È vero che c’è sempre qualche punto nel quale la tragedia tocca la farsa. In Italia ce n’è uno dalle parti di Sanremo, nel dibattito, se così si può chiamare, sulla partecipazione del Presidente ucraino Zelenskiy alla serata finale del massimo appuntamento musicale nostrano e sulle modalità nelle quali esso si deve realizzare.

Pare si sia deciso che il previsto intervento registrato di due minuti del responsabile politico di un paese in guerra, per il quale il nostro Parlamento ha votato più volte consistenti aiuti militari, debba essere visionato in precedenza da Stefano Coletta, Direttore del settore varietà della Rai, forse il miglior dirigente di cui l’azienda disponga oggi. Ma non è questo il problema. Quando mai un comico o un rappresentante della satira ha accettato di sottoporre a censura preventiva il testo predisposto per una diretta in TV? Sono cose che non accadono dai tempi del monopolio e anche allora Dario Fo entrò in rotta di collisione con la dirigenza Rai per quello che aveva già fatto, non per quello che si proponeva di fare.

Se si invita un ospite lo si fa sulla base di un reciproco rapporto di fiducia.

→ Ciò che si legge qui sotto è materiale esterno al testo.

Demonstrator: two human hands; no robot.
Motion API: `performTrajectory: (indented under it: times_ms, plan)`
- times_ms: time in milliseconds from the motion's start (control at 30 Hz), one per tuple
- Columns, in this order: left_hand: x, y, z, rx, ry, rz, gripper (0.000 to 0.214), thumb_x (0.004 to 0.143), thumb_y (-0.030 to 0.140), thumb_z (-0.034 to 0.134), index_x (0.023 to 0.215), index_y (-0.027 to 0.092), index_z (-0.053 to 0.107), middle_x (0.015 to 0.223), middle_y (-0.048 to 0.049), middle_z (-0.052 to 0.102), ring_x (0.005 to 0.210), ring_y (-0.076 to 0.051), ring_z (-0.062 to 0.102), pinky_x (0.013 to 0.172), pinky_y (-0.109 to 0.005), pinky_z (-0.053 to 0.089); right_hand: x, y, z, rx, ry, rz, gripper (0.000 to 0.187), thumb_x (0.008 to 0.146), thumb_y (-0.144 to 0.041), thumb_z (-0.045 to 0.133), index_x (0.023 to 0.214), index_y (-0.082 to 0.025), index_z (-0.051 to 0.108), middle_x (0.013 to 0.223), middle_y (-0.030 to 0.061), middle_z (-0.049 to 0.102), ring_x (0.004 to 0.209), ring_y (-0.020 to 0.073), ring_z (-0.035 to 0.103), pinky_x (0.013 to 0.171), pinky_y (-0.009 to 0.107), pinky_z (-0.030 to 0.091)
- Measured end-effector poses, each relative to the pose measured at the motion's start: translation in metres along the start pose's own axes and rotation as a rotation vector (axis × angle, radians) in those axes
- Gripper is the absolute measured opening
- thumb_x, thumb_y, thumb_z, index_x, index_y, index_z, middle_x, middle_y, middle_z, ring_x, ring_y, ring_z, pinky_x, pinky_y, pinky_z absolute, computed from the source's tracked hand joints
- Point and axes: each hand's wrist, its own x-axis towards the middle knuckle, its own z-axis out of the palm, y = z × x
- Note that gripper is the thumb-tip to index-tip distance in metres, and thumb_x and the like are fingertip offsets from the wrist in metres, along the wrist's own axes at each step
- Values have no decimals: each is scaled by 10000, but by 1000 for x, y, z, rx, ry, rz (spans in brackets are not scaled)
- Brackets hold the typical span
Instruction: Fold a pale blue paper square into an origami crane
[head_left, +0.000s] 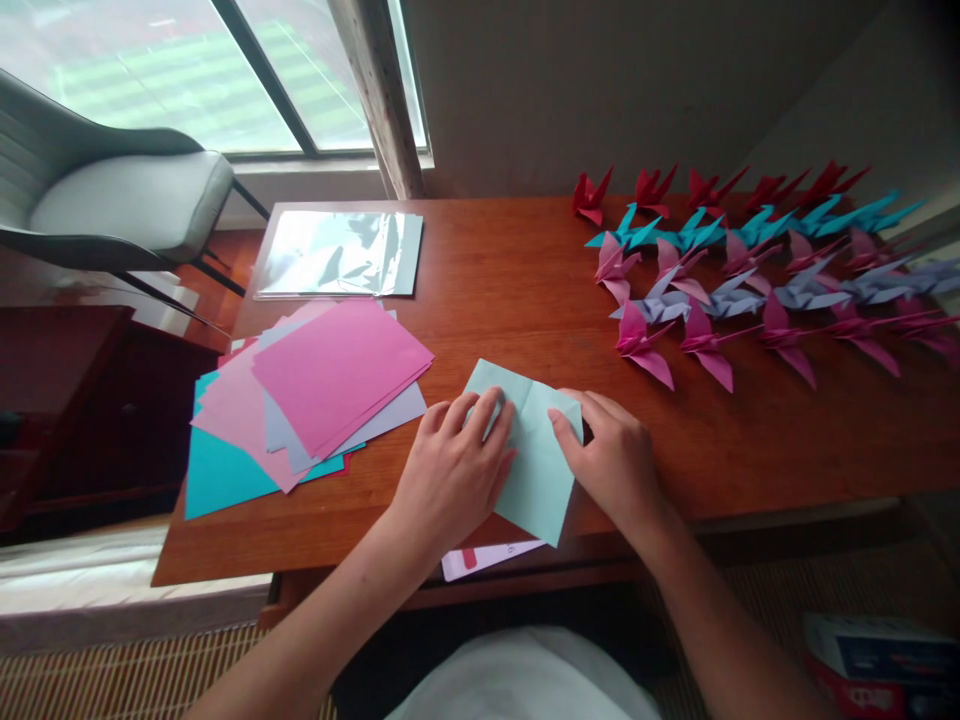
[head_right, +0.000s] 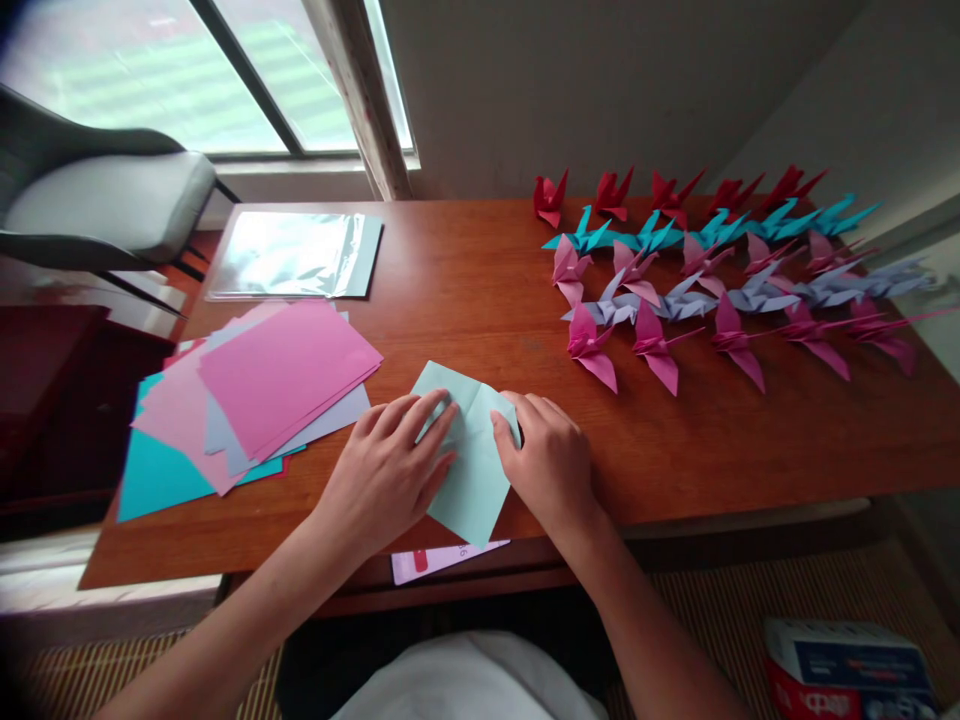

Il Parlamento italiano vota e stanzia milioni di euro in sostegno dell’Ucraina, ma contemporaneamente la Rai stabilisce di non fidarsi delle dichiarazioni del suo massimo dirigente politico, che, se fosse arrivato a Sanremo nelle vesti professionali passate di intrattenitore brillante, si sarebbe giustamente rifiutato di andare in onda registrato e costretto a subire una censura preventiva. Guy Debord, il creatore del situazionismo, immaginava qualcosa del genere quando parlava di società dello spettacolo: un mondo nel quale tutto si capovolge, i programmi sulla cucina la fanno da padroni e i Presidenti di Stati amici possono sfuggire alla censura solo se assicurano che faranno della satira politica invece di un discorso serio e sincero.